So any idea on when the recall is going to happen?


----------



## GEOMAN (May 30, 2006)

Thanks for posting the recall info update fellas, we are following through on the replacement battery and expediting the recall process wherever we can. As soon as we have more info we will get it on the Recall page http://www.geomangear.com/index.php?main_page=recall



steadyflow said:


> So any idea on when the recall is going to happen?


----------



## rox (Aug 30, 2008)

any word on the newer style battery packs enclosed in the aluminum extrusion with the voltage display?


----------



## xprmntlav8r (May 3, 2010)

Another update - Sounds like we're getting closer to a replacement battery pack.

email inquiry to Geoman - "Is there yet a replacement battery recommendation for the MagicShine light?"

Response by Geoman:

We are now in the testing phase of the new battery manufacturing. If all goes well and the U.S. Consumer Product Safety Commission approves the replacement battery, we will be able to start production soon. It's going to be a really nice battery and a dramatic improvement over the current battery pack in terms of quality and performance.

We have just submitted our recall plan to the CPSC. Once they approve the plan, we will be able to start sending recall notices (by both email and postal mail).

Please check our Recall webpage regularily for updates:
http://www.geomangear.com/index.php?main_page=recall

Thanks,
Geoman


----------



## RBrady (Jan 20, 2009)

Still discharging my lights couple times a week.


----------



## circusubet (Aug 5, 2006)

*Yep*



RBrady said:


> Still discharging my lights couple times a week.


Thx,:thumbsup:

John


----------



## rzims (Sep 7, 2005)

RBrady said:


> Still discharging my lights couple times a week.


 me too.....at least once per week whether it needs it or not


----------



## highdelll (Oct 3, 2008)

Any more info?
I'm (we are) now into DST and no longer need lights for commute -


----------



## highdelll (Oct 3, 2008)

thanks for the spam


----------



## GEOMAN (May 30, 2006)

We are right on track according to the Timeline that we published on our site.

http://www.geomangear.com/index.php?main_page=page&id=19



highdelll said:


> Any more info?
> I'm (we are) now into DST and no longer need lights for commute -


----------



## mtbAndy (Jun 7, 2004)

GEOMAN said:


> We are right on track according to the Timeline that we published on our site.
> 
> http://www.geomangear.com/index.php?main_page=page&id=19


Any chance of getting the replacement batteries soon? We have a 12hr race May 21 that I'd like to have lights for.


----------



## shuffles (Oct 7, 2008)

GEOMAN said:


> We are right on track according to the Timeline that we published on our site.
> 
> http://www.geomangear.com/index.php?main_page=page&id=19


Yes, but there is no ETA listed for when we're going to receive your e-mail or a new battery.
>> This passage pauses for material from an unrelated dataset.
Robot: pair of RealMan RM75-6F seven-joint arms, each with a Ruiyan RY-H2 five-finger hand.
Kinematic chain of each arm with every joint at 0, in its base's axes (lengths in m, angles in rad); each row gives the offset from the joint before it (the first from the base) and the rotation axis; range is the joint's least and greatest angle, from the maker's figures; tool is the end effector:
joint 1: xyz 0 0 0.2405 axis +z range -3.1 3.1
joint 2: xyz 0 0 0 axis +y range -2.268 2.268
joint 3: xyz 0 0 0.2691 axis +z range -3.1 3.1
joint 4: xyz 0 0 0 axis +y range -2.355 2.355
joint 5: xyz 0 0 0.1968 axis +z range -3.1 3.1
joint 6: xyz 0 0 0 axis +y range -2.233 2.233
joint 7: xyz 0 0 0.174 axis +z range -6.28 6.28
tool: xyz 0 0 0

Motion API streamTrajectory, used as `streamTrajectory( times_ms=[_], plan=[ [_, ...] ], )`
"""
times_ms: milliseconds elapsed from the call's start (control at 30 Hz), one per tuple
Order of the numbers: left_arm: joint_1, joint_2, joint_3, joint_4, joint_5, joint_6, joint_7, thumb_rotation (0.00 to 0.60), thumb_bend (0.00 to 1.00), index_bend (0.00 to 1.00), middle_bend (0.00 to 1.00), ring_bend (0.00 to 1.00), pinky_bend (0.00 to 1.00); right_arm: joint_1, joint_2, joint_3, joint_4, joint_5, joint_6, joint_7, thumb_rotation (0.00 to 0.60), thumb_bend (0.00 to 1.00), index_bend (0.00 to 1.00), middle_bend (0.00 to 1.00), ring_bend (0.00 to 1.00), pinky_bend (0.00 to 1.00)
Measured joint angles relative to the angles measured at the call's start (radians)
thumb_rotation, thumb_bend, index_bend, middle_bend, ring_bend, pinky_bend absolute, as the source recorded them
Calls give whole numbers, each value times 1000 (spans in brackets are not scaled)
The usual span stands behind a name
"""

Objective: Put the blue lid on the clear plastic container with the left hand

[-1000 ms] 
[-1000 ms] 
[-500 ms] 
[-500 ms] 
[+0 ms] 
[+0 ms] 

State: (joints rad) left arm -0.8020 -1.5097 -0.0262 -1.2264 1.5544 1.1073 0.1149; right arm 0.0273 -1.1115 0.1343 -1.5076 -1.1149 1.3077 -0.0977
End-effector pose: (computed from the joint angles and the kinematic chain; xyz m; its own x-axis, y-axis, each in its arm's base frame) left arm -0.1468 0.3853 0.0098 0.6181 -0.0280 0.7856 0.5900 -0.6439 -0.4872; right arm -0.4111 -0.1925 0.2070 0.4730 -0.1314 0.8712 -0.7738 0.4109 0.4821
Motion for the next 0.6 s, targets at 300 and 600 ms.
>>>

What are the expected dates for these pending steps?

Receive approval from CPSC for our recall plan.
Contract with Recall administration company. Setup recall process to comply with CPSC. 
Send out recall notices.
Receive replacement battery packs (expecting first shipment end of April)
Send out replacement battery packs in phases. Our engineering consultant has determined that the oldest battery packs pose the greatest safety risk, so those will be replaced first.


----------



## GEOMAN (May 30, 2006)

The dates are based on CPSC approval of the final stages of the plan, once we have that we can send out the recall notices



shuffles said:


> Yes, but there is no ETA listed for when we're going to receive your e-mail or a new battery. What are the expected dates for these pending steps?
> 
> Receive approval from CPSC for our recall plan.
> Contract with Recall administration company. Setup recall process to comply with CPSC.
> ...


----------



## Jonesy33 (Mar 18, 2008)

GEOMAN said:


> We are right on track according to the Timeline that we published on our site.
> 
> http://www.geomangear.com/index.php?main_page=page&id=19


I love how all the checks that are complete have the specific dates, but all the future ones just say 'pending.'


----------



## shuffles (Oct 7, 2008)

That's my point. I think Geoman is working in good faith, but when he says "_We are right on track according to the Timeline that we published on our site_" *the fact is that there is no timeline posted*, except for tasks that are already complete. We need dates for the next steps as well, even if they are best guesses.


----------



## Jim311 (Feb 7, 2006)

By the time we get new batteries these lights will be antiquated, LOL. It will be like showing up to tomorrows trailride rocking a Niterider Trailrat 10 watt halogen with a NIMH battery pack.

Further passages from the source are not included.